I started thinking about what it would take for me to make or grow everything that made up that sandwich - to raise cattle, process it, cook it. To make the bread, the cheese, to grow the vegetables (including the tomatoes to make the ketchup). Although, unfortunately, I couldn't grow the wheat to make the bread here in the rainforest, all of the rest of it is theoretically possible (WHEN I get a dairy animal and if we clear more of the waiawi for pasture for beef cattle).
The thought produced an odd mixture of feelings in me. The thought of all that work for one sandwich was astonishing, but of course, you wouldn't grow and can tomatoes for one squirt of ketchup - you'd have a shelf full. One sandwich worth of beef would just be a tiny part of a freezer full of beef. And of course, one sandwich is just a tiny portion of the volume that one chain of fast food produces across the country.
My techie son would use this illustration to point out why I shouldn't aim to produce a majority of our food myself - we are a part of an economic chain and if everyone opts out, the chain would break. I argue in vain that the economic chain is doing a good enough job of breaking itself and that locally produced food is an important resource (although I am not about to give up my wheat flour, which has to be imported, no getting around it, as far as I know. Any trials on Hawaii grown grain in the early part of the 20th century were not successful).
Sometimes I do feel overwhelmed by the size of the endeavor of producing food on a very tiny farm. 7.5 acres tends to awe my Oahu friends, but it's small if you are thinking in terms of animals. I am working full time and I am primarily responsible for the gardens and the animals. I get help with maintenance, but starting, planning, and anything beyond feeding and watering is my job.
When I consider the cost of my food in terms of labor from growing/raising, to processing and preparing, it is an awesome responsibility. I can't walk into a grocery store anymore without an awareness of the costs beyond what's on that price sticker - and apparently, I can't watch a fast food commericial without that same awareness. Even going into the cafeteria at school - pans and pans of chicken thighs - a thousand chickens died for this meal...

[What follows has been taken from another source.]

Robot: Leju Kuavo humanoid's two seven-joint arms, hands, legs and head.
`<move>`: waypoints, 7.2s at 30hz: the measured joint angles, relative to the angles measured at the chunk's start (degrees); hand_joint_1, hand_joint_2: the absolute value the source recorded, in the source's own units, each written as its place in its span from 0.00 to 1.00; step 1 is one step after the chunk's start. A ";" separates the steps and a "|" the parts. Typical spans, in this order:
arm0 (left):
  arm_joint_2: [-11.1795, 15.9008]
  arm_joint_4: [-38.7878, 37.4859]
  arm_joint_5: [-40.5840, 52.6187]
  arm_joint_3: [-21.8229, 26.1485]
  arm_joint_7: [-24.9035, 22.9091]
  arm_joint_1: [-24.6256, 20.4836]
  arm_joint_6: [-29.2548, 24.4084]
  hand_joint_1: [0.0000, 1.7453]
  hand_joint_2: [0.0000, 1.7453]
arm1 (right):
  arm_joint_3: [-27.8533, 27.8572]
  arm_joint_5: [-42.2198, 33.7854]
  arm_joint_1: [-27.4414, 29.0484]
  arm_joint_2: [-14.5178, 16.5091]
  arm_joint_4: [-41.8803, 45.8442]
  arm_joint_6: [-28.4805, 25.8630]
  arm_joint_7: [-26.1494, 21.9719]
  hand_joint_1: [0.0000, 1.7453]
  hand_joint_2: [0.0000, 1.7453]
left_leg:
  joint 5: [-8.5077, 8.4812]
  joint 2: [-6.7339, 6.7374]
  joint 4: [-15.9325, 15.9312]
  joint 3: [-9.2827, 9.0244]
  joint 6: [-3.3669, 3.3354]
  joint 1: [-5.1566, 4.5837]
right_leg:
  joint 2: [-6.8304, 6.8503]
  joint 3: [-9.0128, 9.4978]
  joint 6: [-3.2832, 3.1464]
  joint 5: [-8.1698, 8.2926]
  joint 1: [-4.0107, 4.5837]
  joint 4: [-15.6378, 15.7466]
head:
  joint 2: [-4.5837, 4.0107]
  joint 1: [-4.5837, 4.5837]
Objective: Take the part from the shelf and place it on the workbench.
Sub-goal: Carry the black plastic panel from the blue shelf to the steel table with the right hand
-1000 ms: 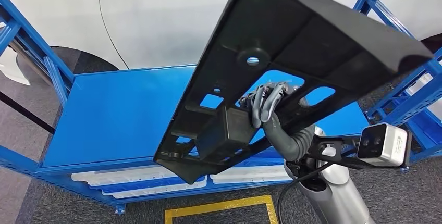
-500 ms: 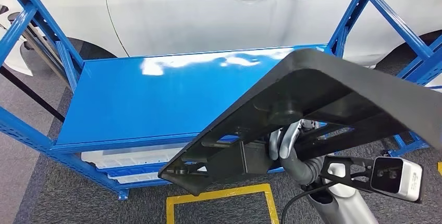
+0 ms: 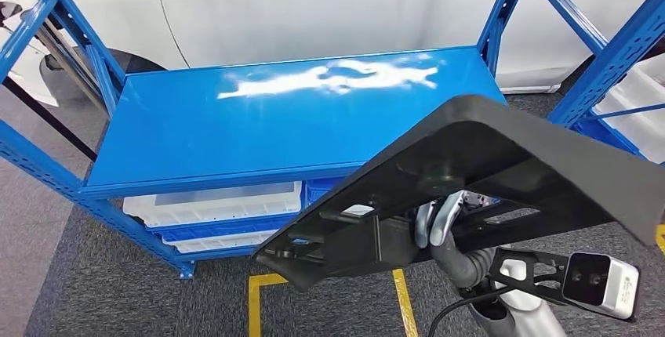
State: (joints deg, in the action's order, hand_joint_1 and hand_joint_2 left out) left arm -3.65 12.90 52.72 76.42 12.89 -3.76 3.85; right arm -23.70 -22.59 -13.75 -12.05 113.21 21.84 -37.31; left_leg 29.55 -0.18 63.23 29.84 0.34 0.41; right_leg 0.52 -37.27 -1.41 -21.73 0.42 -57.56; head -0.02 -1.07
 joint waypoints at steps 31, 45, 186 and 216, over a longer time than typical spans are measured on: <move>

I was wondering why there has been a rise in young adult novels which deal with disasters and disruptions in food supplies - I think, perhaps, other people are trying to get that idea of the true cost of food into the next generation, flying in the face of what appears to be true - that hamburgers can cost less than a dollar and that thousands of chicken thighs show up roughly twice a week in large pans covered in shoyu or gravy.